TASK DETAILS: Find the line with "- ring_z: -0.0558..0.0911" in the entries below. Repeat it, every following line, and the line with "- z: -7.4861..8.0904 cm", exactly and with nothing added.

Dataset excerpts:

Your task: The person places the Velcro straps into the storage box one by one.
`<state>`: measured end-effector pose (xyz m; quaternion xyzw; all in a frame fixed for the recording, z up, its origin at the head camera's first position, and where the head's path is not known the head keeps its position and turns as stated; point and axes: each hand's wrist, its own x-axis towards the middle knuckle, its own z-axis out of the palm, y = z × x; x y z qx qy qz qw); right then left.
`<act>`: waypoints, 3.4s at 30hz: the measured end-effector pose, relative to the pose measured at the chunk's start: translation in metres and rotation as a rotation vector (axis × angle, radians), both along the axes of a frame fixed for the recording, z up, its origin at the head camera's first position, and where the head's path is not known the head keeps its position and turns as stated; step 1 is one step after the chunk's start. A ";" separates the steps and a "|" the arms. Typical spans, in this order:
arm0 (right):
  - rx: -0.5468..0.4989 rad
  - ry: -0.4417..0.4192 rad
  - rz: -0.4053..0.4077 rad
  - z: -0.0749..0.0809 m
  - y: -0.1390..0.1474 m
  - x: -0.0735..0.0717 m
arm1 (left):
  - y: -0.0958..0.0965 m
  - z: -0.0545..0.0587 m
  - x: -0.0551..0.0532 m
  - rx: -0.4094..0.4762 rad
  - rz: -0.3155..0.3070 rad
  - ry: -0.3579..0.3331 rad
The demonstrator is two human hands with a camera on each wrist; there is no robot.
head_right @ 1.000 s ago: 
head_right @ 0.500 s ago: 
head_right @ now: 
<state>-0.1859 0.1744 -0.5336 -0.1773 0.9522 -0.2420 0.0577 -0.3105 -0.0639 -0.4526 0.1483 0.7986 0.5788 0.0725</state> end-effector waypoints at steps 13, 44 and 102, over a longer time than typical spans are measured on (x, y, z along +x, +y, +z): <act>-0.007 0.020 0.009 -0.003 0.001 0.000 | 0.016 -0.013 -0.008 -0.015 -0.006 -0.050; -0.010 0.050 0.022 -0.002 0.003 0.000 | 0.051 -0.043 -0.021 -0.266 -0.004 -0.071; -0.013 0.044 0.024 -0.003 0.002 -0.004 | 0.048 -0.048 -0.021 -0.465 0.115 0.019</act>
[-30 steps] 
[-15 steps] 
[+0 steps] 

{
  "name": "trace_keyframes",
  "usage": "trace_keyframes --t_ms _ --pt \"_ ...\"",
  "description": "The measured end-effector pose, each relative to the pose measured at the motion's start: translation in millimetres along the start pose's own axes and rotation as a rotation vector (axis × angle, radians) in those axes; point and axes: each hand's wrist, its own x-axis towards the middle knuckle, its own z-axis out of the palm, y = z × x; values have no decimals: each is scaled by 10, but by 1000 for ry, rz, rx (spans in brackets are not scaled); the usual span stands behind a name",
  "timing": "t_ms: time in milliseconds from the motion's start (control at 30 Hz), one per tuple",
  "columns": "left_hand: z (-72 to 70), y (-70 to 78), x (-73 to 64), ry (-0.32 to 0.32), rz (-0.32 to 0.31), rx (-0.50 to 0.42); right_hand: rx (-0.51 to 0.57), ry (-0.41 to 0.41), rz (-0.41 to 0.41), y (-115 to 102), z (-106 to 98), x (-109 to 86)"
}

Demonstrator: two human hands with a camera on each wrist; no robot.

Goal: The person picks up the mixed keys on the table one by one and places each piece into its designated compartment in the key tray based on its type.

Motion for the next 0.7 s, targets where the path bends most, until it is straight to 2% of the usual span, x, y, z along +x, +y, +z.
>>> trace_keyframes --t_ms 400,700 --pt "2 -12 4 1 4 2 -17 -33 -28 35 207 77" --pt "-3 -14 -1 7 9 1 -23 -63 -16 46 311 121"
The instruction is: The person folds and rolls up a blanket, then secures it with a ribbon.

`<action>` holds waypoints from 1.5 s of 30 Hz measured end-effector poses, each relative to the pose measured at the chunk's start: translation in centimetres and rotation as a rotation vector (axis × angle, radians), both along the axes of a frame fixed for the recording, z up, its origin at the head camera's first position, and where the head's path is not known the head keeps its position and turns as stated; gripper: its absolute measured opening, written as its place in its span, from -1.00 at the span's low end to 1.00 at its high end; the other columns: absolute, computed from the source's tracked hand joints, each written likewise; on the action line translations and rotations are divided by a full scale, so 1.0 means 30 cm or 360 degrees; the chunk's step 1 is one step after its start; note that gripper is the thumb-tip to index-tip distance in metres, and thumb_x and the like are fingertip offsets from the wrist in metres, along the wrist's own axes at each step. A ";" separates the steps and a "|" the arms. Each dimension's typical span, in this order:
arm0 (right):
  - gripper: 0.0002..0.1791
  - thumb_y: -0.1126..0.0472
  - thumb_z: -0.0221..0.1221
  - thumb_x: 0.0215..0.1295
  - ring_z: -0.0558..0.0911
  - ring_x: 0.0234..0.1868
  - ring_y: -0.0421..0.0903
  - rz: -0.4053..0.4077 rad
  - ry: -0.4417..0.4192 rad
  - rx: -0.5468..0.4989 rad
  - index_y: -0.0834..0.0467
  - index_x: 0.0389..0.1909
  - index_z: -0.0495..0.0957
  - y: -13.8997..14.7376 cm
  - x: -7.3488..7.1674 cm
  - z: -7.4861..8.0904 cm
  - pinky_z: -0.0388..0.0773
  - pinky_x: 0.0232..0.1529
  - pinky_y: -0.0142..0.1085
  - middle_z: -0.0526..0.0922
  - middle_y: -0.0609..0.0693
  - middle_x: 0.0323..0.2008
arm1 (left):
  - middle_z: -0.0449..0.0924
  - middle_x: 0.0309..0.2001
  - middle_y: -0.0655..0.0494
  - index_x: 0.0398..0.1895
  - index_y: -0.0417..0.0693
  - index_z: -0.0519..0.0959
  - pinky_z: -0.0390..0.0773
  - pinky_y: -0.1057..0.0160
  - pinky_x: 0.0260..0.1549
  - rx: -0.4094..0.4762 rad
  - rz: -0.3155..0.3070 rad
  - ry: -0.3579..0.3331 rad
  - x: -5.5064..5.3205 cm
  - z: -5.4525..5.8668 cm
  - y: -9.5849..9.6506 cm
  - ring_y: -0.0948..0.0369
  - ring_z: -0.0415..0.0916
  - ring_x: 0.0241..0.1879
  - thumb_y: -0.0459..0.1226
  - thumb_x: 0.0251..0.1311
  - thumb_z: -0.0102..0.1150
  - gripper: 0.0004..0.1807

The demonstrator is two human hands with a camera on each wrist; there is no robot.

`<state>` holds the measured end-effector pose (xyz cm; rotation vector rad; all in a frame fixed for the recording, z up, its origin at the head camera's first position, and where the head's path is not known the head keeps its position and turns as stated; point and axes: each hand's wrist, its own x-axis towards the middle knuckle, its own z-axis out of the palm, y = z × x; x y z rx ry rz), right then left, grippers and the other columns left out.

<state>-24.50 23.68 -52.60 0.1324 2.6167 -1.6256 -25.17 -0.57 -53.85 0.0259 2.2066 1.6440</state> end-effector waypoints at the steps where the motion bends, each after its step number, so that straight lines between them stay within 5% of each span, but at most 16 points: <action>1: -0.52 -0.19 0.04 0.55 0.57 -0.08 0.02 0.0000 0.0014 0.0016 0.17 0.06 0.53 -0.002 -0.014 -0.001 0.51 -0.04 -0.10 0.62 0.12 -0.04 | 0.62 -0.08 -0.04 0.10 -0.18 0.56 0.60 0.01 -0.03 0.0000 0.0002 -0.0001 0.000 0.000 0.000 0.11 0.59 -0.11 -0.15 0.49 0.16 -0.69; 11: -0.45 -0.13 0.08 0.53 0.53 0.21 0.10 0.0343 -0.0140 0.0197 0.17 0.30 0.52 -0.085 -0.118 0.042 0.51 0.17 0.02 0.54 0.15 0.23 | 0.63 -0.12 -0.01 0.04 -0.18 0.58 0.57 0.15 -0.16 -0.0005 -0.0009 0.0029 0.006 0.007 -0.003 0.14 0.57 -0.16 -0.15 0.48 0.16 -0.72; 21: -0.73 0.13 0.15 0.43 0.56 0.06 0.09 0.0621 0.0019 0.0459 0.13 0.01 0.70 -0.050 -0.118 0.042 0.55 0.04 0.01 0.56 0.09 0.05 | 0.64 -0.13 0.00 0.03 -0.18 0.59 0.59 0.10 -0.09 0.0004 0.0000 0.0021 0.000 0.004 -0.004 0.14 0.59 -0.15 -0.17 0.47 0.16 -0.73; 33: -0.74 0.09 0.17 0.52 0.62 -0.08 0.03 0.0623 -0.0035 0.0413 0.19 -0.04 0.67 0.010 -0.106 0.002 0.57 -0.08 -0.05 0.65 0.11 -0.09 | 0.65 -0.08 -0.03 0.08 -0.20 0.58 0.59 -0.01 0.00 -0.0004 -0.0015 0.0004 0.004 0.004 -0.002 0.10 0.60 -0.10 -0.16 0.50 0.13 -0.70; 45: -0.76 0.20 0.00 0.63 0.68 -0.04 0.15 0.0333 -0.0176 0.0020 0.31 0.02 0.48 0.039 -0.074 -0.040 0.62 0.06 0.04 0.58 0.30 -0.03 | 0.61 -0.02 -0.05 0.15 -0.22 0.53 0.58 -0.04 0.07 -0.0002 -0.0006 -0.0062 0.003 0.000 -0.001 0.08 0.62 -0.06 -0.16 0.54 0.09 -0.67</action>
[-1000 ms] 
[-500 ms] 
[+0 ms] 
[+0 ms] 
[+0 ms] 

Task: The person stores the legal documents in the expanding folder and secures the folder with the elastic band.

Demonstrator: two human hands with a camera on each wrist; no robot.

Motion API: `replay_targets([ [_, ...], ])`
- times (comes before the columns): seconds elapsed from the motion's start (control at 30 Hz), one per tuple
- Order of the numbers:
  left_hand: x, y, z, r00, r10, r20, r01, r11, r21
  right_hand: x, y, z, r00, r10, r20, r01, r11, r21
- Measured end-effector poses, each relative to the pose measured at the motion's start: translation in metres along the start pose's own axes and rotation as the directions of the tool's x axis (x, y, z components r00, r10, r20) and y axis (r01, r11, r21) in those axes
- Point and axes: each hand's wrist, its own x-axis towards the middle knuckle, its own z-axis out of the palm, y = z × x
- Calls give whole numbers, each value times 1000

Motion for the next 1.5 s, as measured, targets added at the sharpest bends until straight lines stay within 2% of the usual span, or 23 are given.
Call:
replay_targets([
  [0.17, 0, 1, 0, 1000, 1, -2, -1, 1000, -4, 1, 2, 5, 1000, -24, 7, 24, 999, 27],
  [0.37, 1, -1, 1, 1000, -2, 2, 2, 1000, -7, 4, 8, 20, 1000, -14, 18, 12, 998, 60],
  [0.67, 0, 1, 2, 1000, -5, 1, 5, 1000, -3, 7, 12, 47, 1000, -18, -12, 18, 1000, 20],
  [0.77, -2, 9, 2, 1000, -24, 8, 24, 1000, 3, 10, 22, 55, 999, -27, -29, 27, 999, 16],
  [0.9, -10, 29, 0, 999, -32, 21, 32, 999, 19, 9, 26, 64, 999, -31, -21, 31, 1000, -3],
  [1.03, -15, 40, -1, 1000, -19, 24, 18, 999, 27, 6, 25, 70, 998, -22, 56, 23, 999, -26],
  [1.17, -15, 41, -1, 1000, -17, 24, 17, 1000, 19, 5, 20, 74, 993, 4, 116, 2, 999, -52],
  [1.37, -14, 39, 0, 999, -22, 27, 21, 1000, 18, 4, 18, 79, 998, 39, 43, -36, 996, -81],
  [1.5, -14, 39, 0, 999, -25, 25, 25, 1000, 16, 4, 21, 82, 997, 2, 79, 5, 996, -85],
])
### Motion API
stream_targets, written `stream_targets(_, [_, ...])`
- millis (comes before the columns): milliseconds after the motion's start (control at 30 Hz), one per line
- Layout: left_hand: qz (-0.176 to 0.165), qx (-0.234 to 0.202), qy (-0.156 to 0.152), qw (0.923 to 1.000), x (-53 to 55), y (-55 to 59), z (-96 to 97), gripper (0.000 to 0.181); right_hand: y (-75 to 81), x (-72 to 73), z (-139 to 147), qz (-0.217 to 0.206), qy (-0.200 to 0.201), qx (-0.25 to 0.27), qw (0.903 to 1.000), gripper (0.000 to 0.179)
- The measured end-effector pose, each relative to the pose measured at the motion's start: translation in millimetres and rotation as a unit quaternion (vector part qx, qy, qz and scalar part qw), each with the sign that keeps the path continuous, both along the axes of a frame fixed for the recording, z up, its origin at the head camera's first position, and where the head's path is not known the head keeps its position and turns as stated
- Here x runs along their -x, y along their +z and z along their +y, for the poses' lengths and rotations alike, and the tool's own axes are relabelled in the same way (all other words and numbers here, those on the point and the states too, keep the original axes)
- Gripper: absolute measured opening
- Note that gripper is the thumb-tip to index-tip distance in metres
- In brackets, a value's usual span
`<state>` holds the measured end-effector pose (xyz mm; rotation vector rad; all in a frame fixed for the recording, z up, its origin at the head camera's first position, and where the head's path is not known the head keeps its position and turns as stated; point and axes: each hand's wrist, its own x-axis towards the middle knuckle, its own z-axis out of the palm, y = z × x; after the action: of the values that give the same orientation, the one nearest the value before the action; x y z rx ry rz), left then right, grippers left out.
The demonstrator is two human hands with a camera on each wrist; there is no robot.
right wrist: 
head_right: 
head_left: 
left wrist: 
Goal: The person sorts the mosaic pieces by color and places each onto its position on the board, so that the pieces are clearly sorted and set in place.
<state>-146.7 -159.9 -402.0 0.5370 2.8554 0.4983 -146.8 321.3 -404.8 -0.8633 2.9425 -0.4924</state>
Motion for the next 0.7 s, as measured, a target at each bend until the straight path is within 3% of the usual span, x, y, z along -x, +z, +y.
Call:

TASK OUTPUT:
  - ring_z: -0.0558..0.0911
  - ring_x: 0.0234..0.1868
  - ring_y: -0.0421..0.0903
  - rz: -0.4053..0.4077 rad
  - ry: -0.4417..0.4192 rad
  - rx: -0.5468..0.4989 rad
  - index_y: -0.0834..0.0467
  - index_x: 0.0389..0.1909
  - index_z: -0.0495..0.0957
  - y: -13.8997..14.7376 cm
  - x: -7.3488..7.1674 cm
  - z: -7.4861..8.0904 cm

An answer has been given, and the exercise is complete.